Personal information
- Full name: Mouhamadou Bachir Ndiaye
- Date of birth: 27 January 1999 (age 27)
- Place of birth: Dakar, Senegal
- Height: 1.91 m (6 ft 3 in)
- Position: Midfielder

Team information
- Current team: Miami FC
- Number: 12

Youth career
- Onslow Classic

College career
- Years: Team / Apps / (Gls)
- 2019: Louisburg Hurricanes / 17 / (6)
- 2020–2022: UNC Wilmington Seahawks / 36 / (0)

Senior career*
- Years: Team / Apps / (Gls)
- 2022: Asheville City / 6 / (1)
- 2023–2025: Charlotte Independence / 61 / (5)
- 2026: Miami FC / 7 / (0)

= Bachir Ndiaye =

Senegalese footballer (born 1999)

Mouhamadou Bachir Ndiaye (born 27 January 1999) is a Senegalese professional footballer who plays as a midfielder for Miami FC in the USL Championship.

==Career==
===Youth, College & Amateur===
Ndiaye was born in Dakar, Senegal. He moved with his family to Jacksonville, North Carolina in 2016, and he played high school soccer at Northside High School in Jacksonville, North Carolina, where he earned a 3A All-State distinction.

In 2019, Ndiaye attended Louisburg College to play college soccer. In his lone season with the Hurricanes, Ndiaye made 17 appearances, scoring six goals and tallying three assists, as well as earning a First-Team All-Conference selection. In 2020, Ndiaye transferred to the University of North Carolina Wilmington. He remained with the Seahawks for three seasons, and made 36 appearances. He was an All-Colonial Athletic Association First-Team selection and earned United Soccer Coaches All-Atlantic First Team notice.

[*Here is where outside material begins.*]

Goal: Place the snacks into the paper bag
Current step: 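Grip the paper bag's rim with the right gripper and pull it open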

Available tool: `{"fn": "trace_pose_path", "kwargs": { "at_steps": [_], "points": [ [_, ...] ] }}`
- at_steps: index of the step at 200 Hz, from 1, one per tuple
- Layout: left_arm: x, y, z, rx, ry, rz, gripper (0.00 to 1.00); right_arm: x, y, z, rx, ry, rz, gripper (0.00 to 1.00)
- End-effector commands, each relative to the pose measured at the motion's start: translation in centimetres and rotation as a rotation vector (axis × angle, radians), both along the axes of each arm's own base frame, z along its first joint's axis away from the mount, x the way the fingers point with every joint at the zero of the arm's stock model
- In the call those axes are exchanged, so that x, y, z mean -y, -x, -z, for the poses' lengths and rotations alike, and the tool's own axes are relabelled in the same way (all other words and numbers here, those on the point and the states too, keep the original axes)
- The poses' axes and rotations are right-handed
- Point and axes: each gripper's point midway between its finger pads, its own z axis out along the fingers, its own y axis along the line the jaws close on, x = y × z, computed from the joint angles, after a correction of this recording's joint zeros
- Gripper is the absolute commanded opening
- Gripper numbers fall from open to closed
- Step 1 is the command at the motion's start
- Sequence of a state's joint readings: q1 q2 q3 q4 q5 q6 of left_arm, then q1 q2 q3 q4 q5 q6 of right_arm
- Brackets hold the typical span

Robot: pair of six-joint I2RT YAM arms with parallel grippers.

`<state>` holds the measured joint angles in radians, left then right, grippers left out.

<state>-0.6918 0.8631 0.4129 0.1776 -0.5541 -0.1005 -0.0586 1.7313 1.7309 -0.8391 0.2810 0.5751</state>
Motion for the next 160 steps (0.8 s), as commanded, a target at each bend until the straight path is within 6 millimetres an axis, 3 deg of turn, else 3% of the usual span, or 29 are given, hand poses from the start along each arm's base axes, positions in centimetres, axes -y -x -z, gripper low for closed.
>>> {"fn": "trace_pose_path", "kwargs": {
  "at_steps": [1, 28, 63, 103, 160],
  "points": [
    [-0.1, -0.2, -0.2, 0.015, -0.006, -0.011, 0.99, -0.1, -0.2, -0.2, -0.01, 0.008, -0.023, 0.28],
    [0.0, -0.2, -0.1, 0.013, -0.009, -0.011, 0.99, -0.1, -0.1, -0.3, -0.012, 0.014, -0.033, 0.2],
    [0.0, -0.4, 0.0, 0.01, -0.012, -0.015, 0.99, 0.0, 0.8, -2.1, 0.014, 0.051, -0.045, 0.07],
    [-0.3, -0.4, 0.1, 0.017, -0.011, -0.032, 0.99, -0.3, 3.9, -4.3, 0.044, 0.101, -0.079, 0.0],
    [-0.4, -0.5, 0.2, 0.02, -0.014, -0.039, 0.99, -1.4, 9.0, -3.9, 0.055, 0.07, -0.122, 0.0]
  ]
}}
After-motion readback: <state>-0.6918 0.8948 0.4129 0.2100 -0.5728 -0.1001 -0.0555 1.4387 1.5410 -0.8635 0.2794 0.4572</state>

While at UNC Wilmington, Ndiaye also appeared in the USL League Two with Asheville City during their 2022 season, where he made six appearances.

On 21 December 2022, Ndiaye was selected 47th overall in the 2023 MLS SuperDraft by Inter Miami CF.

===Professional===
On 10 March 2023, Ndiaye signed his first professional deal with USL League One side Charlotte Independence. He made his professional debut on 18 March 2023, appearing as a 74th-minute substitute during a 0–0 draw with Richmond Kickers.